Choking out a laugh, she hugged the pillow tighter. “I’m not doing it for you. I’m doing it for Evelyn. But if you so much as look at me wrong, Mr. Greyson, I’m going to have Evelyn’s horse do the honors of junk punchin’ you.”

“That seems excessive and cruel.” The hint of a smile threatened at the edge of my mouth.

“Cruel? What’s cruel is having to deal with your grumpy ass. Now get out of my house. Must sleep. So tired.”

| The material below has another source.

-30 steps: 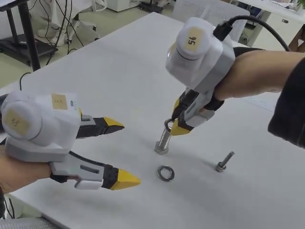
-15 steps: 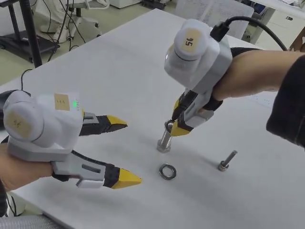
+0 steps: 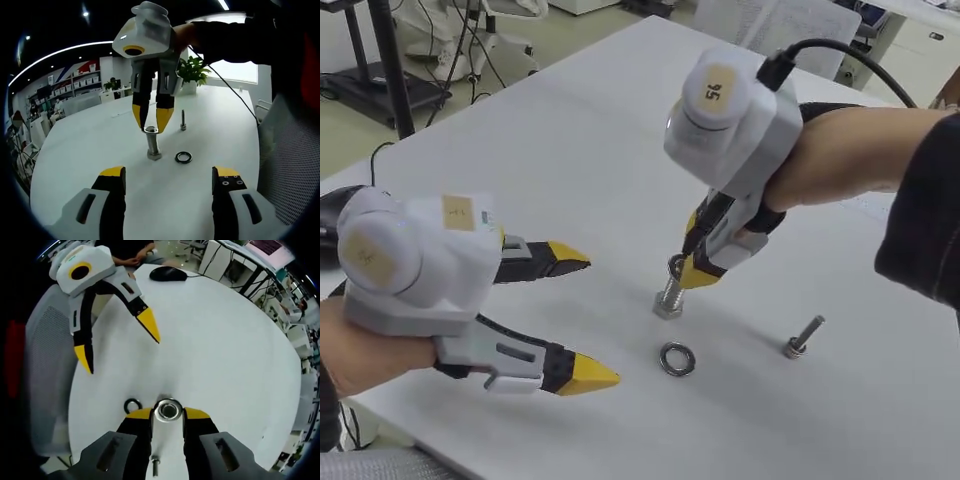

That she slurred, like the second the serious conversation had ended, her intoxication had taken her over.

She flopped onto her back and promptly rolled to her side, holding onto that pillow as if it would keep her from drifting away while she slept. It took all of three seconds for her breaths to even out, the woman still wearing the clothes she’d had on at the bar, her booted feet hanging over the edge.

A riot of white curls were strewn across the side of her face, long locks spread out over the pink spread and kissing the soft curve of her cheek.

God, she was a disaster.

A perfect disorder.

One that terrified me. Affected me in a way that made me feel out of control, slipping, without a grip on my next move or thought.

Clearing my throat, I ripped myself away from her and went in search of a painkiller because she was certainly going to need it. There was a door on the opposite side of the hall, and I took the chance that it would be a bathroom.

It was, and I went inside and dug into the medicine cabinet where I found a bottle of ibuprofen. I shook out two then went into the kitchen to get her a glass of water, flipping a switch that cast a dingy light into the room.

I found a glass in a cabinet and moved to the sink.

I froze with my hand on the faucet handle when I felt the presence fall over me from behind.

The hairs lifted at the nape of my neck, and I shifted to look over my shoulder.

An old man stood just inside the threshold of the kitchen. He supported himself on a cane, and his hair that was as white as Paisley’s stuck up in every direction. Distrust was carved in the weathered lines of his face. “Who the hell are you?”

Nerves rattled through me, but I straightened myself and cleared the disorder from my throat. “I’m your daughter’s friend.”

“Granddaughter.”

Right. Of course. The man had to be at least in his eighties.

“Yes, your granddaughter. I’m Ryder Nash’s cousin, Caleb Greyson. I gave Paisley a ride home. I was just getting her some ibuprofen and water to drink.”

I assumed since Ryder had lived in Time River his entire life, this man would likely know him. That it would give him some sort of solace that I wasn’t an intruder.

The problem was, I couldn’t be trusted.